Sunday, January 13, 2008

Carpe Diem

I know this is shit but sometimes shit is better than nothing at all...or is it the other way around?

Why can’t you see I’m the one you want?

You chase all these pretty boys

Politicians with empty promises

Cause friends aren’t lovers.

But if you could see the look in my eyes;

you'd think differently.

I'm just the shoulder to cry on

when they break your heart,

but I guess that’s the roll I chose to play.

And all these cold nights

I lay in my empty bed,

I dream of your smile

and every night I ask the stars to change my roll.

But maybe if I broke your heart

you'd like me more,

‘cause that seems to be the latest trend.

I'm sorry I have a heart

I'm sorry you're not a whore

but one day,

(a day too late)

you'll wake up in the middle of the night

(just like the rest)

and you'll realize,

you lost the one thing you always wanted.
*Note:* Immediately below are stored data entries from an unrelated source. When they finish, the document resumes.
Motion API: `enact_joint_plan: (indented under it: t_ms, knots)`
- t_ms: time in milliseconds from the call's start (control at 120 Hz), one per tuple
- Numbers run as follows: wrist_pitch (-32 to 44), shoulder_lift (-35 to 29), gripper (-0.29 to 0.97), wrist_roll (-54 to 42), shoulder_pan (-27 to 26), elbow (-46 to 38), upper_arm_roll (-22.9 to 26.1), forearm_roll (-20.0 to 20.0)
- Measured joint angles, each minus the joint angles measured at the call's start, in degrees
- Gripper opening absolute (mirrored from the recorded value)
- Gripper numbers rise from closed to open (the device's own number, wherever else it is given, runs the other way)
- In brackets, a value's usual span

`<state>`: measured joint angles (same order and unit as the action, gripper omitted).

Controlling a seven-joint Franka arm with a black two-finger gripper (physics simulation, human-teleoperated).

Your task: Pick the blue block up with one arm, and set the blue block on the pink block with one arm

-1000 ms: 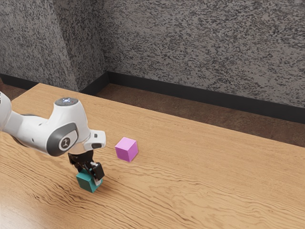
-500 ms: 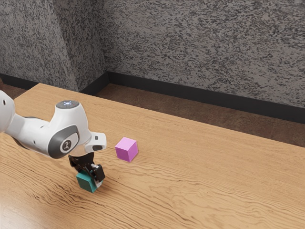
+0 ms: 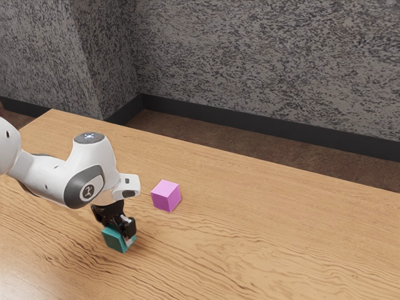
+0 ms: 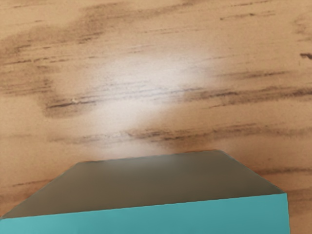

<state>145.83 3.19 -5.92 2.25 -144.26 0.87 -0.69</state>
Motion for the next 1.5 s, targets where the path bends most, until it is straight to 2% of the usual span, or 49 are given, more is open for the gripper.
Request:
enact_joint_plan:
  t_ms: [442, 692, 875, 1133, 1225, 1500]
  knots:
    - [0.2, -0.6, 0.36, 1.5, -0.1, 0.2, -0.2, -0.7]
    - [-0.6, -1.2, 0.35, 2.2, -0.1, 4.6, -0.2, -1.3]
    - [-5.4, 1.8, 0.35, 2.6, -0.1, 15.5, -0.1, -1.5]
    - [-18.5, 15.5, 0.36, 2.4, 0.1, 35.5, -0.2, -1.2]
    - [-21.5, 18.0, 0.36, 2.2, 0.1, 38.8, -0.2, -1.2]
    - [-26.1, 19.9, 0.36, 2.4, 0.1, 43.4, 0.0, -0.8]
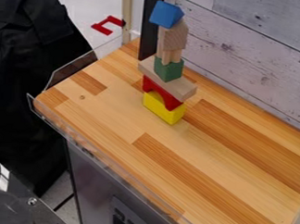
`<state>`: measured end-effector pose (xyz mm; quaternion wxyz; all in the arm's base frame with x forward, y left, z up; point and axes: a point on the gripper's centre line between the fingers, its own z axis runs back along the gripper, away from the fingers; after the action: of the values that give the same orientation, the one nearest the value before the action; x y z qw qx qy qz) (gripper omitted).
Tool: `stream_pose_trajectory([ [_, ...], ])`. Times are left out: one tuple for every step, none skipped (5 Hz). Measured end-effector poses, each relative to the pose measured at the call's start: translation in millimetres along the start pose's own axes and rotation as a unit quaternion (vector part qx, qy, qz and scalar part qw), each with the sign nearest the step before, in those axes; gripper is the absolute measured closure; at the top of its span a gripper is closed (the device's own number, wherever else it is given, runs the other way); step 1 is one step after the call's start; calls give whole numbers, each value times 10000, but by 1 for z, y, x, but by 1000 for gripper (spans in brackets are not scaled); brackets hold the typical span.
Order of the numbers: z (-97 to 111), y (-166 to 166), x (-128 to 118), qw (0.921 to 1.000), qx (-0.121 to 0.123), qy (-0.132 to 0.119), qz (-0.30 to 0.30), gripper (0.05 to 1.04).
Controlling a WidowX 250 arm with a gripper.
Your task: Move the triangle from top of the tower towards right on the ground
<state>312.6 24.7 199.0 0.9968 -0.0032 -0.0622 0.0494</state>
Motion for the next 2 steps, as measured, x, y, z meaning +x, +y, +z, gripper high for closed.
stream_pose_trajectory([
  [-6,0,-1,9999,-41,154,23,85],
  [-6,1,1,9999,-83,108,84,85],
])
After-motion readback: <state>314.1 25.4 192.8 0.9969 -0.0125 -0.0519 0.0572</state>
So for now, even if it’s just for the night

know I'm willing and waiting,

dreaming of your smile and waiting

for your call;

waiting for the day you wake up and realize…

(how much you love me)

Tell cupid to aim steady and true

cause after this…

(I can't take much more)

after enough nights I'll be through;

move one to someone new,

…Someone that isn't you.

I've been going through some writers block.  I have a few pieces that I'm working on but I can't seem to finish either of them the way I want to.  I suppose it's a matter of patients and letting the words fall into place as they should.  Words have a life of their own.  They live, they breath; we exist in a symbiotic relationship; a courtship of mixed drinks and mixed emotions, dancing to the existential beat of existence.  A true artist wears his heart on his sleeve and keeps his ear to the ground.